Batur: Bizim tek kurtuluşumuz,
Atatürk’ün yolundan yürümektir
Türkiye Cumhuriyeti’nin ilk Başbakanı ve ikinci Cumhurbaşkanı İsmet
İnönü’nün vefatının 50 yıldönümünde konuşan Konak Belediye Başkanı ve
İzmir Büyükşehir Belediye Başkan Aday Adayı Abdül Batur, Manisa’da şehit
cenazesinde yaşananlara dikkat çekerek, olayların siyasi provokasyona
dönüştürüldüğünü söyledi. Batur, “O şehitler bizim evlatlarımız, bizim
şehitlerimiz” dedi. Laik cumhuriyetin saldırı altında olduğuna dikkat çeken
Batur, CHP’nin de Genel Başkan Özgür Özel’in de duruşunun belli olduğunu
belirterek, “Atatürk’ten, onun bize emanet ettiği cumhuriyetten hiçbir zaman
vazgeçmeyeceğiz.

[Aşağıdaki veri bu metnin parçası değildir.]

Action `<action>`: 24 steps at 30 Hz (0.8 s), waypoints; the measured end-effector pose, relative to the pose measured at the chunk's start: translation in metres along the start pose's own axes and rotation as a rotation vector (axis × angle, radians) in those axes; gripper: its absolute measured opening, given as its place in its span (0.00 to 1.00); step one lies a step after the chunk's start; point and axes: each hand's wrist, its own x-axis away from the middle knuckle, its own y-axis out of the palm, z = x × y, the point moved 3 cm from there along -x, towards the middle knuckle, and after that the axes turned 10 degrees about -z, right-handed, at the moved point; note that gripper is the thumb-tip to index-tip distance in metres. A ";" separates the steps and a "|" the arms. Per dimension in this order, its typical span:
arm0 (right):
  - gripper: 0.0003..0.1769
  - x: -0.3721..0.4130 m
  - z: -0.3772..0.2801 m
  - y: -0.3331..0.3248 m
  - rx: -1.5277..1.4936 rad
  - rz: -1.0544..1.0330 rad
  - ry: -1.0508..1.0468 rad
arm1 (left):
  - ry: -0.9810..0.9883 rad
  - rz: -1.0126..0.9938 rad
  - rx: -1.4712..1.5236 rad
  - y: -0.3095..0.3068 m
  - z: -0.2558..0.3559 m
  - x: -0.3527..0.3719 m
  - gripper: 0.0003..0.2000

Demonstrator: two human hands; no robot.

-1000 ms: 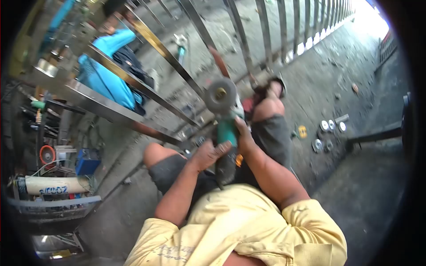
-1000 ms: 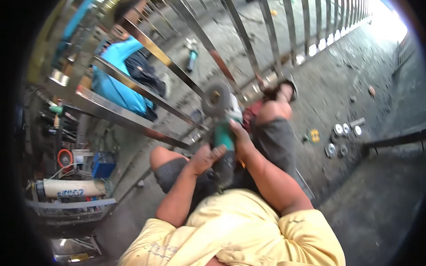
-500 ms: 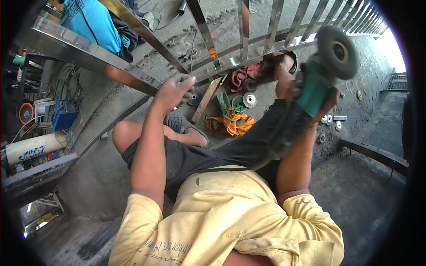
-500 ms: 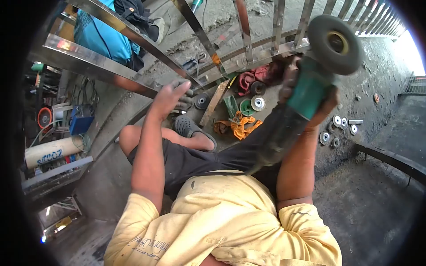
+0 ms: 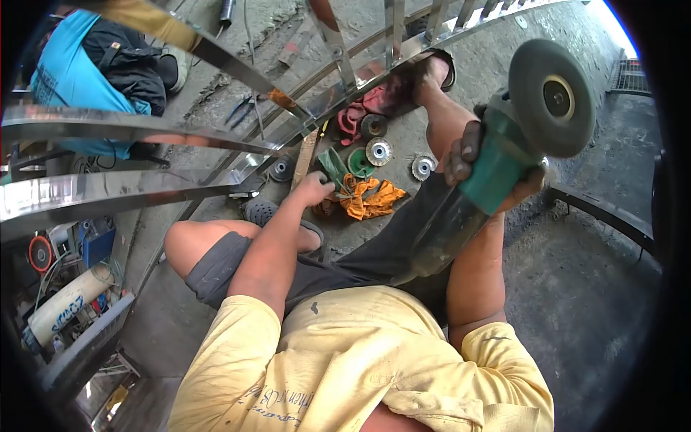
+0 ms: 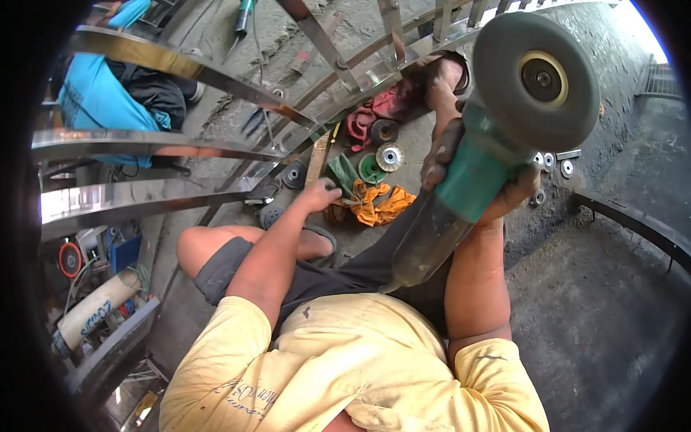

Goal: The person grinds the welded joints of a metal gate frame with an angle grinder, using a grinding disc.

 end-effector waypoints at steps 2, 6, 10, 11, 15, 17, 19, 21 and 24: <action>0.56 -0.003 -0.002 0.000 0.010 0.011 -0.002 | 0.037 0.170 0.110 -0.019 0.012 -0.009 0.24; 0.60 -0.003 -0.008 0.001 -0.015 0.040 -0.007 | 0.010 0.186 0.168 -0.022 0.014 -0.041 0.21; 0.60 -0.003 -0.013 -0.009 -0.046 0.000 -0.007 | -0.005 0.084 0.078 0.016 -0.006 -0.078 0.21; 0.60 -0.002 -0.013 -0.010 -0.054 0.003 0.003 | -0.043 0.059 0.066 0.027 -0.010 -0.083 0.21; 0.59 0.004 -0.013 -0.013 -0.081 0.027 0.035 | -0.104 0.022 0.008 0.053 0.008 -0.080 0.21; 0.59 0.005 -0.012 -0.015 -0.094 0.038 0.044 | -0.110 0.030 -0.023 0.050 0.021 -0.078 0.21; 0.59 0.007 -0.011 -0.017 -0.103 0.044 0.058 | -0.114 0.041 -0.027 0.046 0.030 -0.078 0.21; 0.59 0.007 -0.010 -0.020 -0.127 0.047 0.068 | -0.141 0.156 0.023 0.039 0.035 -0.084 0.18; 0.59 0.011 -0.009 -0.022 -0.138 0.065 0.074 | -0.206 0.286 0.099 0.019 0.034 -0.098 0.15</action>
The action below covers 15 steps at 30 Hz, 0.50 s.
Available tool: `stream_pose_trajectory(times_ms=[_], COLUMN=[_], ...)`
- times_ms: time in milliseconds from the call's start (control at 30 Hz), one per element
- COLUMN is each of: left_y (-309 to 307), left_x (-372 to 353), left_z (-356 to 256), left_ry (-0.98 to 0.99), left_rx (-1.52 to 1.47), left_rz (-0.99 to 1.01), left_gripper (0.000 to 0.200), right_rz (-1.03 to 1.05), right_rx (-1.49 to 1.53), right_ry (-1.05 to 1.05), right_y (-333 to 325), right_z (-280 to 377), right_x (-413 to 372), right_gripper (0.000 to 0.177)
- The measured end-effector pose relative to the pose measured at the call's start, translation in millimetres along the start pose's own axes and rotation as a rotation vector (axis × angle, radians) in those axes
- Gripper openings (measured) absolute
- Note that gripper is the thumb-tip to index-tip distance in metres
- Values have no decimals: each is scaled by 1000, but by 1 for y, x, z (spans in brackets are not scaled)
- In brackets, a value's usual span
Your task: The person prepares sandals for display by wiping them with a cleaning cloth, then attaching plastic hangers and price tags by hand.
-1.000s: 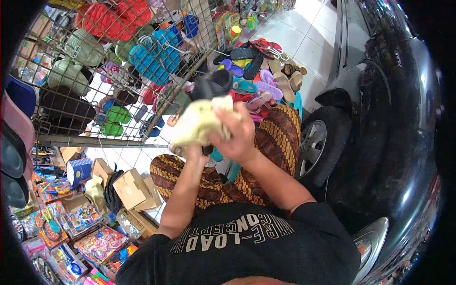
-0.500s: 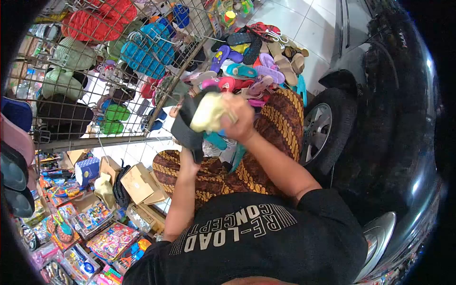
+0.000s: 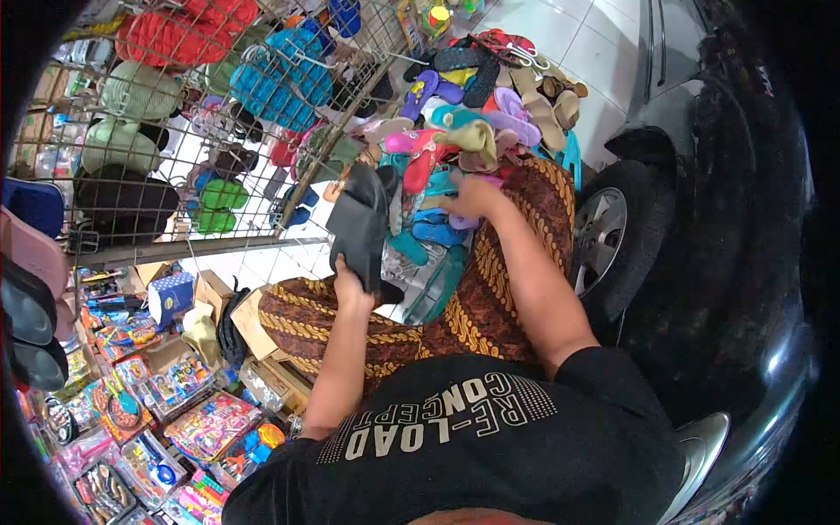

Bizim tek kurtuluşumuz Mustafa Kemal Atatürk’ün
yolundan sapmadan yürümeye devam etmektir” diye konuştu.
Türkiye Cumhuriyeti’nin ilk Başbakanı ve 2 Cumhurbaşkanı İsmet İnönü, hayata
veda edişinin 50’inci yılında Konak Belediyesi İsmet İnönü Anı Evi’nde
düzenlenen törenle anıldı. Törene Pençe-Kilit operasyonunda hayatlarını
kaybeden 12 şehidin acısı damga vururken, Manisa’da kendisinin de katıldığı
şehit cenazesinde yaşananlara dikkat çeken Konak Belediye Başkanı ve İzmir
Büyükşehir Belediye Başkan Aday Adayı Abdül Batur, olayların siyasi
provokasyona dönüştürüldüğünü söyledi. “O şehitler bizim evlatlarımız, bizim
şehitlerimiz” diyen Batur, provokasyonu kınadı. Batur CHP’nin de, Genel Başkan
Özgür Özel’in de duruşunun belli olduğunu vurgulayarak, “Atatürk’ten, onun
bize emanet ettiği cumhuriyetten hiçbir zaman vazgeçmeyeceğiz. Bizim tek
kurtuluşumuz Mustafa Kemal Atatürk’ün yoludur, onun yolundan bir milim bile
sapmadan yürümeye devam etmektir” diye konuştu.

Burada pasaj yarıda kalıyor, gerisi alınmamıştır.